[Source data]
○ ○ ○ ○
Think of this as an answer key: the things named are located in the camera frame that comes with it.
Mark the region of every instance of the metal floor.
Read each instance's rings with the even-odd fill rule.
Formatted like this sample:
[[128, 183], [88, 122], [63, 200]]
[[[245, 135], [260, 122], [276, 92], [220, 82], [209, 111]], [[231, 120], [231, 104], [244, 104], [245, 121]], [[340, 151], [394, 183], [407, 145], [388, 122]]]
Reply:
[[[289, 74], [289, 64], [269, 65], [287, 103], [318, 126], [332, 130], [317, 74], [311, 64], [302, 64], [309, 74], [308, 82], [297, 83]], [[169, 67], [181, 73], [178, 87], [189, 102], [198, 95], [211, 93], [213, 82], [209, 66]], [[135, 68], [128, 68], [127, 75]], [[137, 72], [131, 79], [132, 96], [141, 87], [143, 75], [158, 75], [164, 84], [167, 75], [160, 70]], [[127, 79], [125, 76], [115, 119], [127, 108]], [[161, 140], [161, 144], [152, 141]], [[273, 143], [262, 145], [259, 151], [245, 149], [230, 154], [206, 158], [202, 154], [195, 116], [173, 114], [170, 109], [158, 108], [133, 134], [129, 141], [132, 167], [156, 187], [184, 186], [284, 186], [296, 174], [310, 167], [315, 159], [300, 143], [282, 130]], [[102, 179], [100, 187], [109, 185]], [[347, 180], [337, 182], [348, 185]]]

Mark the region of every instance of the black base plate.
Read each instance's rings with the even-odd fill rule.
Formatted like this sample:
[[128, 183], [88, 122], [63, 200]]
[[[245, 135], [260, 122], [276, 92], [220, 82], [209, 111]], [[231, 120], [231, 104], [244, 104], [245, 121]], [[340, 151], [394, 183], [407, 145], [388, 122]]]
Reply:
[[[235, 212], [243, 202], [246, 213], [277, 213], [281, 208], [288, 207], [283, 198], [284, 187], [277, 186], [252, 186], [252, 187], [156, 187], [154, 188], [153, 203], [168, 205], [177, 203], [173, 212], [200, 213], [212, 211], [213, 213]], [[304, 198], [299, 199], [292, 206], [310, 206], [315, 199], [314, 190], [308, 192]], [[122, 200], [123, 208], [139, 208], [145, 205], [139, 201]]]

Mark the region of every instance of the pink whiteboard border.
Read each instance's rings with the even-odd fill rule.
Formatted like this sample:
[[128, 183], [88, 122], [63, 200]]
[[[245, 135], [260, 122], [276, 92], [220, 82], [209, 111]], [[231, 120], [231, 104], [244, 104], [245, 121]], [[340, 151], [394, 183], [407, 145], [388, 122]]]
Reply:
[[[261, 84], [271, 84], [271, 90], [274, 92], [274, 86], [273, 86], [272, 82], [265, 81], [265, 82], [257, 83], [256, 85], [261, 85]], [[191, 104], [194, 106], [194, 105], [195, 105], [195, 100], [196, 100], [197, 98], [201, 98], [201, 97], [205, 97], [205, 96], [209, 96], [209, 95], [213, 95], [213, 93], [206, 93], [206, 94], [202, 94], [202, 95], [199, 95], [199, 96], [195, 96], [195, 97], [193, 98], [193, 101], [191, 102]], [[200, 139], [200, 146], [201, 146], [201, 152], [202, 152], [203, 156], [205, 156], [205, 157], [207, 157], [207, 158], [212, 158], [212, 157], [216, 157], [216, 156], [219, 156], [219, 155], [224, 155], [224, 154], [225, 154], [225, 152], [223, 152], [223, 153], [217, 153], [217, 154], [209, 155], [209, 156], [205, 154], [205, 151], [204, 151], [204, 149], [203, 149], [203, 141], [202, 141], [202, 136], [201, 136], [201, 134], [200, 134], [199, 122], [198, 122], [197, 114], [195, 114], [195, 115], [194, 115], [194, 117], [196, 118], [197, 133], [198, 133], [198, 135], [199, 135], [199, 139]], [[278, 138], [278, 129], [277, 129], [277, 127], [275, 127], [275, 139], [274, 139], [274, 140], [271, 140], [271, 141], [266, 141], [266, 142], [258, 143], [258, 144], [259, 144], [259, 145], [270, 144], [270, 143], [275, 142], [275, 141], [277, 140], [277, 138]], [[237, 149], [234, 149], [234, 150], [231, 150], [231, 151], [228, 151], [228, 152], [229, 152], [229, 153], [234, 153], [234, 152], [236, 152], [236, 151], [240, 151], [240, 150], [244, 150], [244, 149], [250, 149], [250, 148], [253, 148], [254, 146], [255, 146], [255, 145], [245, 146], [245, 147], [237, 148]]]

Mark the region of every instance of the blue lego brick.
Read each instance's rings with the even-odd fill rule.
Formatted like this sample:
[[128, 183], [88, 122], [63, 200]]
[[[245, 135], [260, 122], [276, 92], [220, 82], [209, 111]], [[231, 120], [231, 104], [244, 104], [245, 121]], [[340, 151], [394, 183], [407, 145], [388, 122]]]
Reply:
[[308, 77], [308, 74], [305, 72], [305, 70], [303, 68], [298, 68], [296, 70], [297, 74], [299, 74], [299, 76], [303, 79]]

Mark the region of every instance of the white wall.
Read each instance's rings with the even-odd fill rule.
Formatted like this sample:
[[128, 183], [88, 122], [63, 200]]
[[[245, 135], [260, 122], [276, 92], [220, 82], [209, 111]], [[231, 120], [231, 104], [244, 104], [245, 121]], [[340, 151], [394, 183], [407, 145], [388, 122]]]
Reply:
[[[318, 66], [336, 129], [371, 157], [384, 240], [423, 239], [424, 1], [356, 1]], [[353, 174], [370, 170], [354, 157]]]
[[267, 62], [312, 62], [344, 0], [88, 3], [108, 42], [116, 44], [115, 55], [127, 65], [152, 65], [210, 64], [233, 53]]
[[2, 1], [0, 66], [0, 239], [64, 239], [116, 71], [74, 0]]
○ ○ ○ ○
Task details: Your answer must be a copy of every line in the data above that holds the string "region".

Worked solution:
Mark the region of every instance of the metal floor.
Mark the region of every instance of the black base plate.
Mark the region of every instance of the pink whiteboard border.
Mark the region of every instance of the blue lego brick.
Mark the region of every instance of the white wall.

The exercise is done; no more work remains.